The farmworker shrugged. “It brings luck,” he said, scuffing one foot against the flagstone floor. “Frightens off the gowalun. Easy enough, with good steel tools.” Then he ducked inside and returned with a double-barreled shotgun and a leather bandolier of brass-and-cardboard shells across his chest. “Thought I’d better keep an eye on the grapes until sundown, Tom,” he said, in an accent that mixed Yankee twang with Sun People choppiness.
Several of the dogs walked over to him with waving tails and canine grins and a general air of:
Hey, that’s a great idea, let’s go kill something, right this way, boss.
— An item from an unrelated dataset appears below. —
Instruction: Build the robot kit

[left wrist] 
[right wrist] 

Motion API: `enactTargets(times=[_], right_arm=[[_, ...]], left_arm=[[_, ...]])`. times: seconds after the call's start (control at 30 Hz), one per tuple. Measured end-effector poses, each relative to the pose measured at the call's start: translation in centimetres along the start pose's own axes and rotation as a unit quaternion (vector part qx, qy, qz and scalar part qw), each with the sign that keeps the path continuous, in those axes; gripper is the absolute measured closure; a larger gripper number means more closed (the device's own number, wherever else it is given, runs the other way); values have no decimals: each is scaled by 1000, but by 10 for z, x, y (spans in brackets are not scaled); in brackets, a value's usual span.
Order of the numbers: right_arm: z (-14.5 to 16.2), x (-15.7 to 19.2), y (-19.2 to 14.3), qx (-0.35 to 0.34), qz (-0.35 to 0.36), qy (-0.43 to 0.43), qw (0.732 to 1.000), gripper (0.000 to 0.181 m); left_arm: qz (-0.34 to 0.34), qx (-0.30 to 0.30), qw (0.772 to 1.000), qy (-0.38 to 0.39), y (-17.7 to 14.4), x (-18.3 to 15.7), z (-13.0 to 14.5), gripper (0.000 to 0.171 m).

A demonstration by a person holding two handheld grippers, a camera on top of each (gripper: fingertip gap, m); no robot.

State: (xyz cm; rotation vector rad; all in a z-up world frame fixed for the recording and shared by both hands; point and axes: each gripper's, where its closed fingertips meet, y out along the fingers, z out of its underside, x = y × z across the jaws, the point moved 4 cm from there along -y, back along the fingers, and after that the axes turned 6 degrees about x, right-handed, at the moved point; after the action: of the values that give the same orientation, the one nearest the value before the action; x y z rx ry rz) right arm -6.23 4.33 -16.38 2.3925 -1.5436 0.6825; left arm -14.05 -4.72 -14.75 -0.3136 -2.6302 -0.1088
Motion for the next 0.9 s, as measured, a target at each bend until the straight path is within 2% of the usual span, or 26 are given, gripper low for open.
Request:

“Yup,” Hollard said. “If it has feathers or fur and comes near the vines, shoot it. Bill, you take a rifle and go with Saucam. See the rest of you at suppertime.”
The farmworkers scattered to their tasks. The head of the household and his guests seated themselves around an outdoor table made from a single yard-wide plank of curly maple, waxed and polished. The verandah had a pleasant lived-in look, with balls of wool and knitting needles dropped in a willow-withe basket, a leather-bound book on a side table with a maple leaf to mark someone’s place, and a yellow brindled cat napping on a cushion. It opened an eye to study the strangers, stretched, yawned, circled, and went back to sleep with its tail tucked over its black nose. One of the dogs who hadn’t gone with the armed men came over to butt its head under Hollard’s palm as he sat, thumping its tail on the flagstones. Tanaswada came out with a tray of cookies and a pot of coffee, then sat and opened her blouse, unself-consciously setting her baby to nursing. That still took Cofflin a little aback—Martha had always insisted on privacy—but the Alban custom seemed to be winning out all over the Republic.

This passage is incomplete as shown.